Through Indiegogo, Popslate raised over $1.1 million to manufacture popSLATE 2. The announced date of delivery was July 2016. Now, after a lengthy delay in shipping out, the company suddenly announced its bankruptcy in an update to its backers. The email update also informed backers of the lack of refunds and order delivery too. This naturally resulted in a furious backlash. Backers were further infuriated with the lack of explanation as the email update was apparently the last update they would receive regarding Popslate.
What caused Popslate’s downfall?
The reason for this failure, according to CEO Yashar Behzadi and CMO Grey Moon, was largely financial in nature. Preparations for popSLATE 2’s manufacturing consumed used up much of the company’s funding. Technical problems with its design impeded progress. The firm also pushed shipping back from July 2016 to October due to insufficient initial prototypes.
Apple’s iPhone 7 announcement prompted a foray into redesigning the device to fit both the iPhone 6 and 7. This exacerbated the situation. Popslate soon realised its attempts were redundant as such a device failed to comply with Apple’s Made for iPhone program.
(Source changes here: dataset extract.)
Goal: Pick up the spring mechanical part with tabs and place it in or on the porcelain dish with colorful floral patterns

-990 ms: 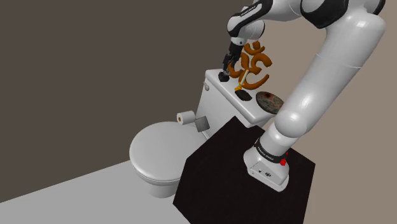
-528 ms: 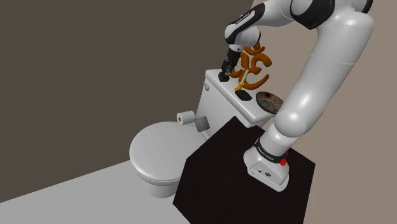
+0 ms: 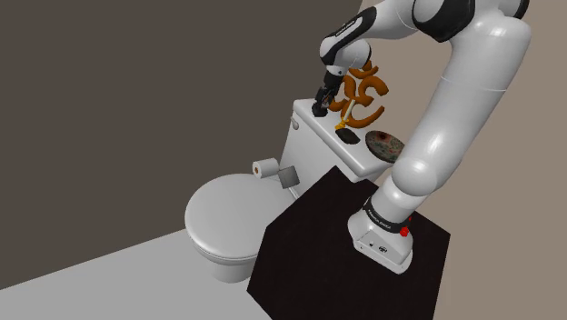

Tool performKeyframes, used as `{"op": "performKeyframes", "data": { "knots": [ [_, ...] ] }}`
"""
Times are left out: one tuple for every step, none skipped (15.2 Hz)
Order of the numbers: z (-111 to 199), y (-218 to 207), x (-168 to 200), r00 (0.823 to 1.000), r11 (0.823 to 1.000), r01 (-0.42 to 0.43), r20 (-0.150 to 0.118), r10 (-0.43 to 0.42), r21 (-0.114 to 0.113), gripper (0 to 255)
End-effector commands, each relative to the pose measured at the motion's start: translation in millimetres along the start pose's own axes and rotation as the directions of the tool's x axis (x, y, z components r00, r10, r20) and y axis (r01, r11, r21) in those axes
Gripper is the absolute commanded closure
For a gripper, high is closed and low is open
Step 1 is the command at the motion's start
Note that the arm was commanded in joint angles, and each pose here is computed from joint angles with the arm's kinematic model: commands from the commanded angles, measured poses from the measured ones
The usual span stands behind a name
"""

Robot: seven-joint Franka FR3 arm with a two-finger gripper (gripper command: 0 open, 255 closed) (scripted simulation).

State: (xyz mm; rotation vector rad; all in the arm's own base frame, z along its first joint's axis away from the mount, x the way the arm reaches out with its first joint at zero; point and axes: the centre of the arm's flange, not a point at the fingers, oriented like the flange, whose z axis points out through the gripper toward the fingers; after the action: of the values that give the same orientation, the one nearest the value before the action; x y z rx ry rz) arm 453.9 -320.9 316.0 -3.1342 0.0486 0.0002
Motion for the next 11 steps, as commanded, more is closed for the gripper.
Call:
{"op": "performKeyframes", "data": {
  "knots": [
    [0.0, 0.0, 0.0, 1.0, 1.0, 0.0, 0.0, 0.0, 0.0, 255],
    [0.0, 0.0, 0.0, 1.0, 1.0, 0.0, 0.0, 0.0, 0.0, 255],
    [0.1, -0.2, 0.0, 1.0, 1.0, 0.0, 0.0, 0.0, 0.0, 255],
    [0.5, -0.1, -0.1, 1.0, 1.0, 0.0, 0.0, 0.0, 0.0, 255],
    [0.1, -0.1, -0.2, 1.0, 1.0, 0.0, 0.0, 0.0, 0.0, 255],
    [-0.3, 0.3, -0.2, 1.0, 1.0, 0.0, 0.0, 0.0, 0.0, 255],
    [0.0, -0.4, -0.1, 1.0, 1.0, 0.0, 0.0, 0.0, 0.0, 255],
    [-0.3, -0.4, -0.3, 1.0, 1.0, 0.0, 0.0, 0.0, 0.0, 255],
    [-0.4, -0.7, -0.3, 1.0, 1.0, 0.0, 0.0, 0.0, 0.0, 255],
    [0.0, 0.0, 0.0, 1.0, 1.0, 0.0, 0.0, 0.0, 0.0, 255],
    [-5.2, 0.0, 0.0, 1.0, 1.0, 0.0, 0.0, 0.0, 0.0, 255]
  ]
}}
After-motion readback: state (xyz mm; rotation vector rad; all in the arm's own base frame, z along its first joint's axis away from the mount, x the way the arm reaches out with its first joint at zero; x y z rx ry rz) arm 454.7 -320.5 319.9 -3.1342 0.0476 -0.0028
Things didn’t improve in 2017 when Popslate found out that its prototypes failed Apple’s certification testing as popSLATE 2 reduced the iPhone’s ability to transmit RF transmissions. Moreover, they also encountered issues with charging as well, causing an even longer delay. The company pushed delivery back to March and suspended refunds as they tried to resolve the problems.
Despite managing to raise $1m, it was still insufficient to cover the additional costs the string of problems caused. This ultimately brought about the downfall of Popslate, earning the dubious honour of being one of the more epic crowdsourcing failures.
While it may be true that crowdsourced projects are essentially based on faith, the curt farewell message offered by Popslate leaves much to be desired and that is loudly reflected in the outpouring of bitter messages by backers.